Yup: Corelle. The company knows a rockin’ retro opportunity when it sees one, and recently introduced a new pattern — True Blue — based on its popular 1972 design Old Town Blue. To come up with the new design — carefully researched among several other options — Corelle reversed the original Old Town Pattern (positive became negative), tweaked the scale, and chose a fresh new color. We love the entire project! Yay for 1972! Props to reader Laura, who tipped us to this reissue.
The story of Corelle Old Time Blue
We reached out to Corelle’s PR department and connected with Lindsay Rigg, who supplied the vintage advertisements of Old Town Blue as well as the following info:
We are really excited about this pattern and how we were able to take a classic Corelle pattern, Old Town Blue, revitalize it, contemporize it and bring it back to the market in a big way. I reached out to my design team in Corning, New York, to gain their perspective on how they approached the project and brought True Blue to life. Below is their response:
We started the initial development of True Blue in the summer of 2012. At this point we were exploring a potential vintage inspired collection across multiple patterns. Retro/vintage was a very strong trend we were seeing at the time. We also noted the popularity of vintage Corelle online.
We focused on five Corelle patterns from the 1970s — Butterfly Gold, Macrame, Old Town Blue, Spring Blossom Green and Woodland Brown. The goal was to create something that kept some aspects of the original pattern but also gave the pattern a fresh new spin.
The question became, what is it about the old patterns that is most attractive or recognizable, and what would translate best in today’s market. Is it the colors or the motifs? And how far can you stretch the old pattern before it becomes unrecognizable?
Four designs made it to the finals in Product Development
We experimented with a lot of different variations. Some were very close to the original pattern, some really pushed the envelope.

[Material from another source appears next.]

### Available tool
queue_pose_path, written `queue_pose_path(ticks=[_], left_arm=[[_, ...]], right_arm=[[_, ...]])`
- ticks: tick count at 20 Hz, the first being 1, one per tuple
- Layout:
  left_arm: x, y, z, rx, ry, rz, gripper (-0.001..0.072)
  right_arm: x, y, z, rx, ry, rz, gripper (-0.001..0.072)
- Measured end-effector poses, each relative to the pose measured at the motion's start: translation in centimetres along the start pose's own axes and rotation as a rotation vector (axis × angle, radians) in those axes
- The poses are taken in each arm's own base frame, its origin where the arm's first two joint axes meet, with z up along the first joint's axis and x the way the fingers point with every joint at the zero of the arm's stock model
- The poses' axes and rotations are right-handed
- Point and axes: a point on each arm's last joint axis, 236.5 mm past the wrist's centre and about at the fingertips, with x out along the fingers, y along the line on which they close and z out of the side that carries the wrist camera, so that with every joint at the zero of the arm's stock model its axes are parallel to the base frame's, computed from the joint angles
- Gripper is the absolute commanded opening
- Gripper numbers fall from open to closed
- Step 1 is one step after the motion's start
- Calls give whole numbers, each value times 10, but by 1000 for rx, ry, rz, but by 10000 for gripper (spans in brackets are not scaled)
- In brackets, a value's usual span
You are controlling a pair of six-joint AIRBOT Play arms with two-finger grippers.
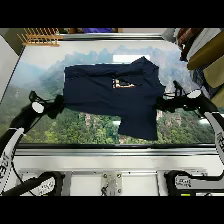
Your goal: Fold the clothes and pants, and hang the long-sleeved shirts on hangers.
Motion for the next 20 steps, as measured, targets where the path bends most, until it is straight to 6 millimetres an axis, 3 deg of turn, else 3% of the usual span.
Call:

Ultimately we ended up with the layout that is now True Blue—this keeps the artwork the same as the original Old Town Blue on the bread and butter plate, but has new layouts with larger, reversed out elements on the dinner and lunch plates. At the time there were still two color options—a cobalt blue that was very close to the original Old Town Blue color, and a new aqua.
We also had a version of this layout for Spring Blossom Green and Butterfly Gold, both staying close to the original colors of those patterns ….
Next, it was up to the consumers to tell us which version they preferred. We put all four options in consumer research in early 2013. True Blue scored well and was thus chosen for launch.
Any more vintage-inspired reissues coming?
We asked whether any of the other patterns developed — the Spring Blossom Green and Butterfly Gold — might be coming to market next. Corelle told us:
At this time we are not moving forward with any additional vintage inspired patterns. A larger collection was created but our consumer research really showed that True Blue was the clear winner.
Corelle Corner — the personal blog of a Corelle collector and enthusiast — has a lot of great information about Old Town Blue and all of Corelle’s historic patterns — it’s an impressive site! Corelle Corner says that Old Town Blue was designed by artist Cynthia Gerow in 1972. Its inspiration was the very old Meissen blue onion pattern.